PROBLEM: Among the lines below, count those with "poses". Give only the number.

[Dataset records]
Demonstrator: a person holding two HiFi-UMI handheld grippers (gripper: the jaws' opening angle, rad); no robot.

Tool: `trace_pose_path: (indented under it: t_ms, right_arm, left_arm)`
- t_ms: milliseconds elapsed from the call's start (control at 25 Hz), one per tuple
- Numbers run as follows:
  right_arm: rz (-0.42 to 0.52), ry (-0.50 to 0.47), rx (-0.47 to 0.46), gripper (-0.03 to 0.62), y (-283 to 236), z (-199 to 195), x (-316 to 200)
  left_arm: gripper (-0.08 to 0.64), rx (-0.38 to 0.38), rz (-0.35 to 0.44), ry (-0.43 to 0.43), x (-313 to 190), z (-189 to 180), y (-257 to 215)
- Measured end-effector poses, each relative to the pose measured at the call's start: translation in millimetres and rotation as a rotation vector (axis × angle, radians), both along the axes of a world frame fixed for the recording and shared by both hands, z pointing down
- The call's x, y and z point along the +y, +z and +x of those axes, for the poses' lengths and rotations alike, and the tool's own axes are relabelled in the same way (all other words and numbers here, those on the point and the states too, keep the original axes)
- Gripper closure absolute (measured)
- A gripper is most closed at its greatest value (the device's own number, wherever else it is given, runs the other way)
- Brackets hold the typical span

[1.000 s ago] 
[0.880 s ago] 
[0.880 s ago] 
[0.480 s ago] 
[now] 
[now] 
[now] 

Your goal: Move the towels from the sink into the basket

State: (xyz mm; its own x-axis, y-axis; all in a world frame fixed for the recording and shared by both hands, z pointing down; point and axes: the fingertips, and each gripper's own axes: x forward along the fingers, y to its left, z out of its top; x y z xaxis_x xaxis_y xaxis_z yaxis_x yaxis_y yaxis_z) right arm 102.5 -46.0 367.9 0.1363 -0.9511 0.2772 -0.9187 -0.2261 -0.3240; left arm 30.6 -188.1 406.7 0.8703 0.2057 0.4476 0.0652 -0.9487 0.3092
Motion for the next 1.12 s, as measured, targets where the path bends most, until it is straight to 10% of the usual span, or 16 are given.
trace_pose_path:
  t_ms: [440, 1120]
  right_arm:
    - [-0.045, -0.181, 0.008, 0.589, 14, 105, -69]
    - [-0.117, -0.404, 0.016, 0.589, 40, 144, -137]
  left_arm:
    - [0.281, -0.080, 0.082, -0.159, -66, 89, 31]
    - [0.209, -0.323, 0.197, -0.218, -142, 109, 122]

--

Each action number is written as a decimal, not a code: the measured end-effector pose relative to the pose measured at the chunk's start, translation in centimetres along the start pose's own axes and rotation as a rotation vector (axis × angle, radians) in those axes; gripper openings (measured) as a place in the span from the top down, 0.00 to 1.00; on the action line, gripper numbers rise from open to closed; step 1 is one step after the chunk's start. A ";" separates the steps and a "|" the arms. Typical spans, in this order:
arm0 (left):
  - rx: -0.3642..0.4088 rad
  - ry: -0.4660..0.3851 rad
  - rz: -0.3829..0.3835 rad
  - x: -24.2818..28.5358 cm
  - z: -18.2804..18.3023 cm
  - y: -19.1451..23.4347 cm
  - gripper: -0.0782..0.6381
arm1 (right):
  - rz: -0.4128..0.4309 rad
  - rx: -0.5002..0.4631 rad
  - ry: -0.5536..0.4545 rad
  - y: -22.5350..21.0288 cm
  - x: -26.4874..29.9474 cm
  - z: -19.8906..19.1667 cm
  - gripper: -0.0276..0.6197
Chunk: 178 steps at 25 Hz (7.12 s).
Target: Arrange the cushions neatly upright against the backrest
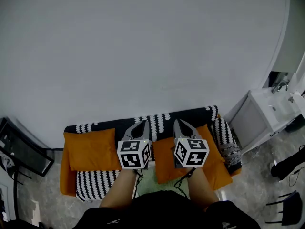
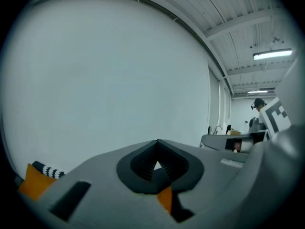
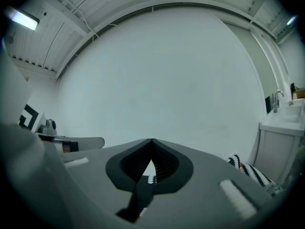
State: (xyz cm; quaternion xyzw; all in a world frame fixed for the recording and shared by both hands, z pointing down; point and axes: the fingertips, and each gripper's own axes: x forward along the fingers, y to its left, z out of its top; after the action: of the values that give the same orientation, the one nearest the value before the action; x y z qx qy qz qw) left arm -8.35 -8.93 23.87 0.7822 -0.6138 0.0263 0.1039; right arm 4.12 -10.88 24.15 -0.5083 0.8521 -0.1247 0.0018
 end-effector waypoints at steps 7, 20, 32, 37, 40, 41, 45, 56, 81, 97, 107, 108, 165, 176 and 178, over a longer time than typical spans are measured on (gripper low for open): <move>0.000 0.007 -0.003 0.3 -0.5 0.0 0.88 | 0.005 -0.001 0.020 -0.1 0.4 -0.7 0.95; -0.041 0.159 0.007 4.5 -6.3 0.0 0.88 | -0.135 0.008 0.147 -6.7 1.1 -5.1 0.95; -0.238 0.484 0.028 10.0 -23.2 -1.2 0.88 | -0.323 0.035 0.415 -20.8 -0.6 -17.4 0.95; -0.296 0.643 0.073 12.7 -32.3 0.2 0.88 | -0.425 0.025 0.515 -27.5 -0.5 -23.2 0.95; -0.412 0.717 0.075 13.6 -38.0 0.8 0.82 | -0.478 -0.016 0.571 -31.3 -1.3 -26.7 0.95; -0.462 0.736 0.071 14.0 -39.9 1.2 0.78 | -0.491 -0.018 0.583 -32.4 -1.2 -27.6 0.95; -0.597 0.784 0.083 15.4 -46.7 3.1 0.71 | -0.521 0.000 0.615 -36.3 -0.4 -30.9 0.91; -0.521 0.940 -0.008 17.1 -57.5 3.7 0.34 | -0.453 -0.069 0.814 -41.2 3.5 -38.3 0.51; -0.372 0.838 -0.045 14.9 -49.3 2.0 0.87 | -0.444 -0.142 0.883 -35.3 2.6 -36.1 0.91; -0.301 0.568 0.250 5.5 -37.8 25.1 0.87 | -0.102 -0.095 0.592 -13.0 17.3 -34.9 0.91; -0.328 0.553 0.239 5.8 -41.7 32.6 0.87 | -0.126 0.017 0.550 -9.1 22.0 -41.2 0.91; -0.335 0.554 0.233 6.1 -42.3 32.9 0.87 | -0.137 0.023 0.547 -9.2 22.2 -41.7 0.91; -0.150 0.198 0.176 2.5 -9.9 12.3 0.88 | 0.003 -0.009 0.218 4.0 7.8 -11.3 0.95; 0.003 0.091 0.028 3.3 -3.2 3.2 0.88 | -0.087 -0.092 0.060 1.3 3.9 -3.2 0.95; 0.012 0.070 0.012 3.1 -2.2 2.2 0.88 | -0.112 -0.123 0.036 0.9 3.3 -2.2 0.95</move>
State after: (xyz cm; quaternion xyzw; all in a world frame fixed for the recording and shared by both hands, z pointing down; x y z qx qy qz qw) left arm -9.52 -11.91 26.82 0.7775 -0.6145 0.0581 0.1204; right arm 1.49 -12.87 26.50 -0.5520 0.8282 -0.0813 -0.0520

SOLUTION: 2